Brief ::
Return each record shown beneath, word for word.

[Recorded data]
>>>>

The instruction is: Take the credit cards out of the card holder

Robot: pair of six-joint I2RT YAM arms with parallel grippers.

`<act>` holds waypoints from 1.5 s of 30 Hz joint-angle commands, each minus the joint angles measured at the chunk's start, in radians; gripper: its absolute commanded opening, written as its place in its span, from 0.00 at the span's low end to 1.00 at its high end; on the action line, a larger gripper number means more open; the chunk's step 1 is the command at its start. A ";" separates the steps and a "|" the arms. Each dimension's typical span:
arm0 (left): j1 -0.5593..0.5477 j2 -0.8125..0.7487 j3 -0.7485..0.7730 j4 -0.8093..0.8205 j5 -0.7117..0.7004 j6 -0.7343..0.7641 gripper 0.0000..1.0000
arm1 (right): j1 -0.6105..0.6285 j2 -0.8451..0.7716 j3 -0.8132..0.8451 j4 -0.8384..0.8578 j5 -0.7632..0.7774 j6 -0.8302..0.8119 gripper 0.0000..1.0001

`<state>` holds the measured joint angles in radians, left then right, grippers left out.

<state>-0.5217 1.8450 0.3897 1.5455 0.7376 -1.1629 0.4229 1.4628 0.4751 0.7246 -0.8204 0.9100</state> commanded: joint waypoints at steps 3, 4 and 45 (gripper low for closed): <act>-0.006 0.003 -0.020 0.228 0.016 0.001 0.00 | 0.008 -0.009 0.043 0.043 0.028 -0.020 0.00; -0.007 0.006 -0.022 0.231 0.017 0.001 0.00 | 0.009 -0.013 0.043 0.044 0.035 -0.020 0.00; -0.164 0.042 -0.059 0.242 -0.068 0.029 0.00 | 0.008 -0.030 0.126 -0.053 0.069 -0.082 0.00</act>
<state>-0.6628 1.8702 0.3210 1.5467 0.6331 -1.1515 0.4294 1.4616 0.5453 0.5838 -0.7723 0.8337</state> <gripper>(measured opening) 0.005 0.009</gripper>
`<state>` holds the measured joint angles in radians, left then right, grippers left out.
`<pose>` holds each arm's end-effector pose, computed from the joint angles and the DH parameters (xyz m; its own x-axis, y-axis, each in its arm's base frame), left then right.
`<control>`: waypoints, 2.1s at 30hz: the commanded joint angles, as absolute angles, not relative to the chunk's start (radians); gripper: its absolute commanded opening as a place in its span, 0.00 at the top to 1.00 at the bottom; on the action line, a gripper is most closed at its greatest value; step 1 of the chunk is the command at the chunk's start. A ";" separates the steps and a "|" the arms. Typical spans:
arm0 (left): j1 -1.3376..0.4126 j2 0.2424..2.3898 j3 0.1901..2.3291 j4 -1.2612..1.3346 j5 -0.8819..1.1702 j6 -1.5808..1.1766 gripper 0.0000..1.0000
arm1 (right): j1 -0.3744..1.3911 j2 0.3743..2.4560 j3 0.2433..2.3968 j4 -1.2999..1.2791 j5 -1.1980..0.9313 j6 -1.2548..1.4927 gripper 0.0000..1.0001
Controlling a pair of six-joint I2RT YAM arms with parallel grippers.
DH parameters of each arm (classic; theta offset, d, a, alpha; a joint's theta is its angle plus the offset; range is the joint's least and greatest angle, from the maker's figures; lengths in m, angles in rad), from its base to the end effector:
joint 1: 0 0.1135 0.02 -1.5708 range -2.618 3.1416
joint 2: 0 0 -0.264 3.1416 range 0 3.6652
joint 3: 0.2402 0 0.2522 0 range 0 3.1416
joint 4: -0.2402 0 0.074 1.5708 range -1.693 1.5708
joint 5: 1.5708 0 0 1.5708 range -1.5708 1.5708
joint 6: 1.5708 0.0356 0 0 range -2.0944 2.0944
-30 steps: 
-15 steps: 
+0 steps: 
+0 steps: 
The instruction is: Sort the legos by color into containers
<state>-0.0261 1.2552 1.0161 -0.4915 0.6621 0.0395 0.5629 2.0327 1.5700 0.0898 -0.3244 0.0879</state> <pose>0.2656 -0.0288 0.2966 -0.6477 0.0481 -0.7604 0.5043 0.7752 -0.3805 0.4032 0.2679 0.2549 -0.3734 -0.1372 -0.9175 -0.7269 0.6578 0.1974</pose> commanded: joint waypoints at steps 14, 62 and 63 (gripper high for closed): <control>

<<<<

Task result ::
The instruction is: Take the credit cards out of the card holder

Robot: pair of six-joint I2RT YAM arms with parallel grippers.

`<act>` holds waypoints from 1.5 s of 30 Hz joint-angle commands, each minus the joint angles measured at the chunk's start, in radians; gripper: its absolute commanded opening, written as its place in its span, from 0.00 at the span's low end to 1.00 at its high end; on the action line, a larger gripper number means more open; the chunk's step 1 is the command at its start. A ";" separates the steps and a "|" the arms. Each dimension's typical span:
arm0 (left): j1 -0.5593..0.5477 j2 -0.8125..0.7487 j3 -0.7485..0.7730 j4 -0.8093..0.8205 j5 -0.7117..0.7004 j6 -0.7343..0.7641 gripper 0.0000..1.0000
arm1 (right): j1 -0.6105..0.6285 j2 -0.8451..0.7716 j3 -0.8132..0.8451 j4 -0.8384..0.8578 j5 -0.7632..0.7774 j6 -0.8302..0.8119 gripper 0.0000..1.0001

`<state>` holds the measured joint angles in radians, left then right, grippers left out.

<state>-0.5217 1.8450 0.3897 1.5455 0.7376 -1.1629 0.4229 1.4628 0.4751 0.7246 -0.8204 0.9100</state> commanded: joint waypoints at steps 3, 4 and 45 (gripper low for closed): <act>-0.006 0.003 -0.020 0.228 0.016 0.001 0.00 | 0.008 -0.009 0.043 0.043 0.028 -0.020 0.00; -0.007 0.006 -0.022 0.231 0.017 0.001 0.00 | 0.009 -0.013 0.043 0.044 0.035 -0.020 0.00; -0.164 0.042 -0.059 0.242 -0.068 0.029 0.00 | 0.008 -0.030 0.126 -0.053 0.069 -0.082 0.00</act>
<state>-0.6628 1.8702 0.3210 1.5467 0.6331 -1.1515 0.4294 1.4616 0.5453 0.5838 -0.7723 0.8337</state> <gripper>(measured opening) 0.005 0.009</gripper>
`<state>` holds the measured joint angles in radians, left then right, grippers left out.
`<pose>` holds each arm's end-effector pose, computed from the joint angles and the DH parameters (xyz m; its own x-axis, y-axis, each in its arm's base frame), left then right.
`<control>`: waypoints, 2.1s at 30hz: the commanded joint angles, as absolute angles, not relative to the chunk's start (radians); gripper: its absolute commanded opening as a place in its span, 0.00 at the top to 1.00 at the bottom; on the action line, a gripper is most closed at its greatest value; step 1 of the chunk is the command at the chunk's start. A ";" separates the steps and a "|" the arms. Typical spans:
arm0 (left): j1 -1.3376..0.4126 j2 0.2424..2.3898 j3 0.1901..2.3291 j4 -1.2612..1.3346 j5 -0.8819..1.1702 j6 -1.5808..1.1766 gripper 0.0000..1.0000
arm1 (right): j1 -0.3744..1.3911 j2 0.3743..2.4560 j3 0.2433..2.3968 j4 -1.2999..1.2791 j5 -1.1980..0.9313 j6 -1.2548..1.4927 gripper 0.0000..1.0001
Controlling a pair of six-joint I2RT YAM arms with parallel grippers.
DH parameters of each arm (classic; theta offset, d, a, alpha; a joint's theta is its angle plus the offset; range is the joint's least and greatest angle, from the maker's figures; lengths in m, angles in rad), from its base to the end effector:
joint 1: 0 0.1135 0.02 -1.5708 range -2.618 3.1416
joint 2: 0 0 -0.264 3.1416 range 0 3.6652
joint 3: 0.2402 0 0.2522 0 range 0 3.1416
joint 4: -0.2402 0 0.074 1.5708 range -1.693 1.5708
joint 5: 1.5708 0 0 1.5708 range -1.5708 1.5708
joint 6: 1.5708 0.0356 0 0 range -2.0944 2.0944
-30 steps: 
-15 steps: 
+0 steps: 
+0 steps: 
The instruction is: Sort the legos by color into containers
<state>-0.0261 1.2552 1.0161 -0.4915 0.6621 0.0395 0.5629 2.0327 1.5700 0.0898 -0.3244 0.0879</state> <pose>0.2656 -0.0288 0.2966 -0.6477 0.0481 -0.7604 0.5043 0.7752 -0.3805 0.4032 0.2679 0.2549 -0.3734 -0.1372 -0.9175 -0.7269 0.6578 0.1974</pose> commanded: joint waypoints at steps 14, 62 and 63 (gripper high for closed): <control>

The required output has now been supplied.